Arm Holdings
Rating
Accumulate
Adding on Dips — Active Accumulation
Combined average of Moat (AI Resilience), Growth, and Valuation scores.
Moat Score
Arm's 325 billion cumulative chip shipments have created the world's most extensive software ecosystem — every operating system, compiler, and AI framework is optimised for ARM architecture first, creating a self-reinforcing standard that 20 years of competing alternatives have failed to displace.
ARM's competitive position rests on three pillars: Ecosystem Network Effects, Talent-Based IP Advantage, and the v9 Royalty Ratchet:
- Ecosystem Network Effects — The Software Standard: With 325 billion cumulative chips shipped, ARM architecture has accumulated the largest software ecosystem in computing: iOS/Android/macOS/Windows all run on ARM-optimised binaries; AI frameworks (PyTorch, TensorFlow) prioritise ARM inference optimisation; cloud providers (AWS, Google, Microsoft) offer ARM instances with AWS Graviton, Axion, and Cobalt chips.
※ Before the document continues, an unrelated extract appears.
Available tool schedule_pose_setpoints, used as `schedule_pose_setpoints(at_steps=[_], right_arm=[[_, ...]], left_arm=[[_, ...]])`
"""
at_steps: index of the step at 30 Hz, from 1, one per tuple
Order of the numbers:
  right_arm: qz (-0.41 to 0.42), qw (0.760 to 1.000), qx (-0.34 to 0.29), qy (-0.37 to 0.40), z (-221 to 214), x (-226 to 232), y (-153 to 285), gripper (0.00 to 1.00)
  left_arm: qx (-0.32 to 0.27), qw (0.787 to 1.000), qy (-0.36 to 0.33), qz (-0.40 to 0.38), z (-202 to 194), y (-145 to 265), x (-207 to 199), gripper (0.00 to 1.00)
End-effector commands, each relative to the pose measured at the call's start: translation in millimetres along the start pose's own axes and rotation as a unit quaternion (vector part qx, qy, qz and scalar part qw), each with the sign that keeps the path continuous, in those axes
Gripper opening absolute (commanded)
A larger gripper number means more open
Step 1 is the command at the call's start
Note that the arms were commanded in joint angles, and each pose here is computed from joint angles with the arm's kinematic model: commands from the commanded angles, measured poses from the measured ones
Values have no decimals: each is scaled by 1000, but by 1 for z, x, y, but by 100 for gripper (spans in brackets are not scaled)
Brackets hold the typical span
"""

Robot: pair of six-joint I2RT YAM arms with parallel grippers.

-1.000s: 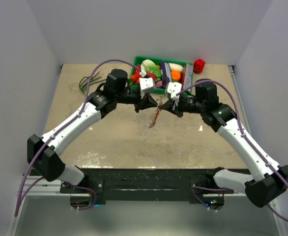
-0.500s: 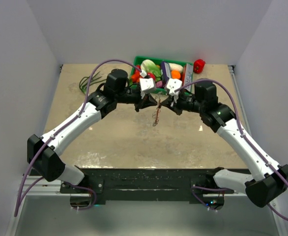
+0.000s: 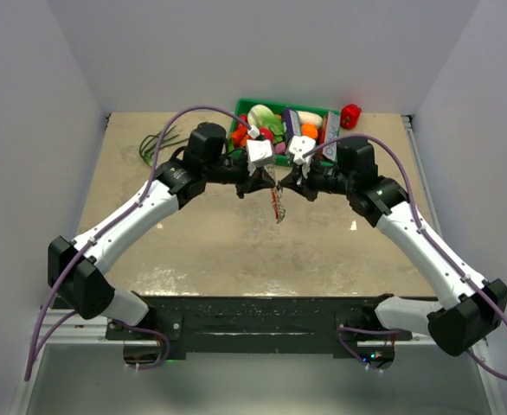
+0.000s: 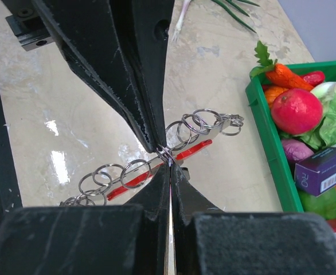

RISC-V, despite being free and open-source, cannot replicate this ecosystem depth — the opportunity cost of migrating 325 billion device-years of software to a new ISA is insurmountably high.
- Armv9 — The Structural Royalty Ratchet: Arm's business model charges a percentage royalty on each chip that uses its architecture. Armv9 commands a materially higher royalty rate than v8 — and now represents over 50% of royalty revenue. Every v9 chip shipped for smartphones, data centers, or edge AI increases ARM's per-device economics without ARM having to acquire new customers. This is a structural royalty ratchet: as the industry upgrades to v9 and eventually v10, ARM's royalty per device grows automatically, making revenue growth partially independent of unit volume growth.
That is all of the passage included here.